# [SOLVED] ASUS M2N-SLI Deluxe does not post after failed BIOS upgrade



## BoInMcK (Jun 17, 2013)

Hi !

I’m having problems with my ASUS MB M2N-SLI Deluxe that I had for 4-5 years working well but after some Windows SW issue decided to re-install OS and clean up computer. Though after initial success with Windows/computer re-install and clean up, machine worked great. Though had two blue screens during OS installation that made me a bit concerned?? So I decide to also upgrade MB BIOS (stupid…) as to make sure everything was tip top. That made things to go seriously downhill (Probably user error on my side) and now looks like I have dead MB and a nice book-stop. 
So looking for advice on how to restore the MB 

*I have the following Equipment/setup*
•	MB: ASUS M2N-SLI Deluxe Rev. 1.02G 
•	CPU : 2.70 gigahertz AMD Athlon 64 X2 Dual Core
•	Original BIOS: Phoenix Technologies, LTD ASUS M2N-SLI DELUXE ACPI BIOS, rev 1102
•	RAM: 4 GB (2 x 2 GB , each a Crucial Ballistix 240-pin DIMM, DDR2 PC2-6400 memory module 
•	Display Adapter : NVIDIA GeForce 8600 GT
•	SDD (60 GB) Crucial as (C
•	HDD (2 x 320 GB in RAID-1=> 298 GB Mirrored as (D, 2 Maxtor Diamond Max 21, STM3320620AS
•	Windows Vista Home Premium SP2 (fresh install)
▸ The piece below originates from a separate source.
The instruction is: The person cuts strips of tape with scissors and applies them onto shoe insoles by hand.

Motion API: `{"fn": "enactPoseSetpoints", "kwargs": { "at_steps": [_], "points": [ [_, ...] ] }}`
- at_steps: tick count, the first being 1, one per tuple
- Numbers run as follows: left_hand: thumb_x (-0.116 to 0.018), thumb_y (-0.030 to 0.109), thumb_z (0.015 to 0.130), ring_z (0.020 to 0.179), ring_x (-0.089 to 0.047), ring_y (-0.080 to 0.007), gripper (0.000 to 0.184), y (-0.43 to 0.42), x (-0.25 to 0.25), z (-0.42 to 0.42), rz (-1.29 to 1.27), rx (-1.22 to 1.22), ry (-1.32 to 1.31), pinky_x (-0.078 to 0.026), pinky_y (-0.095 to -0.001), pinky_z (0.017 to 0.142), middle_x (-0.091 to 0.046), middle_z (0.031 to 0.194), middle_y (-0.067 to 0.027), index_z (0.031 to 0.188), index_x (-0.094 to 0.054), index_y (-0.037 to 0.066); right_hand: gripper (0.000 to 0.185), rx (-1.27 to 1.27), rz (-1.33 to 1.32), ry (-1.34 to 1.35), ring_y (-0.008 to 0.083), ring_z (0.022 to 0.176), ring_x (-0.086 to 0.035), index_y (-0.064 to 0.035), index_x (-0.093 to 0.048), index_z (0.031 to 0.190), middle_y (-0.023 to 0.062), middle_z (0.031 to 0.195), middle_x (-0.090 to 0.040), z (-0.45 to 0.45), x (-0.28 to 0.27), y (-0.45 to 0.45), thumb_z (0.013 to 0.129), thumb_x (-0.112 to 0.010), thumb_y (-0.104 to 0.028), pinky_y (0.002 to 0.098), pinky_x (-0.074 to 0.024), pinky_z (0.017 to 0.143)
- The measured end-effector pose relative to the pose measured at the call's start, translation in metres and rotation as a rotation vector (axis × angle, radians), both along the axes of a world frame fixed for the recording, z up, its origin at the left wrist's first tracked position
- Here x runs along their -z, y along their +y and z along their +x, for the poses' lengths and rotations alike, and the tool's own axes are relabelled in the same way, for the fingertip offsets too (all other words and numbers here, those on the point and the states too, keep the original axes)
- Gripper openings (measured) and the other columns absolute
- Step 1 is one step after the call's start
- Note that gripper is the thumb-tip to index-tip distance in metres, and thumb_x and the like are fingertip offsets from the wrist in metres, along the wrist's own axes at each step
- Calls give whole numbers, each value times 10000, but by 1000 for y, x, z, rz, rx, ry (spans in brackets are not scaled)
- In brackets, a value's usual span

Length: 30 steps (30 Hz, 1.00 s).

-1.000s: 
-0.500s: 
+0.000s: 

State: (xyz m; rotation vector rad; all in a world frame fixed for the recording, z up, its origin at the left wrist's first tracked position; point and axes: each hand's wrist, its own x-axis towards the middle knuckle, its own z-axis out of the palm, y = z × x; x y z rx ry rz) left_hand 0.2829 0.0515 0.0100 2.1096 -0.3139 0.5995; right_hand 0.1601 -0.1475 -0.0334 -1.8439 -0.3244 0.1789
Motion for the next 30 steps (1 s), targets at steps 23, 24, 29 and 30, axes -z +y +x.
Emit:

*This is what I did to cause the problem *
•	Installed a new Crucial 64 GB SDD to use as Program Drive

•	Re-configured my stripped (RAID-0) HDD (2 x 320) as a Mirrored Local Drive (using MB Nvidia nForce 570 SLI MCP on MB), so resulted in a 298 GB RAID-1 drive

•	Re-installed New fresh Window Vista + SP2 

•	Installed Basic Application SW (MS office 2003, Microsoft Essential, Java, , KeePass, Dropbox, ….). Took a System Back & and created restore point

•	Decided to upgrade BIOS ….. *(First Big Mistake)*
o	Installed ASUS Update Utility from MB System Disk 
o	Attempted to fetch BIOS using ASUS Update Utility, 
this failed could not connect to Servers 
o	Decided to upgrade ASUS Update Utility to latest version from asus.com, Still could not connect and fetch New BIOS 
o	Fetched BIOS manually online from ASUS.com Website (BIOS rev. 1804)
o	Ran ASUS Update Utility (windows BIOS update) that seem to work ok, however at completion of upgrade complained that file/upgrade was not successful/completed, that something was corrupt 
o	Decide to leave it alone and already then cursed myself that I was stupid enough to have tried it (Why ???, if it ain’t broke don’t mess with it …)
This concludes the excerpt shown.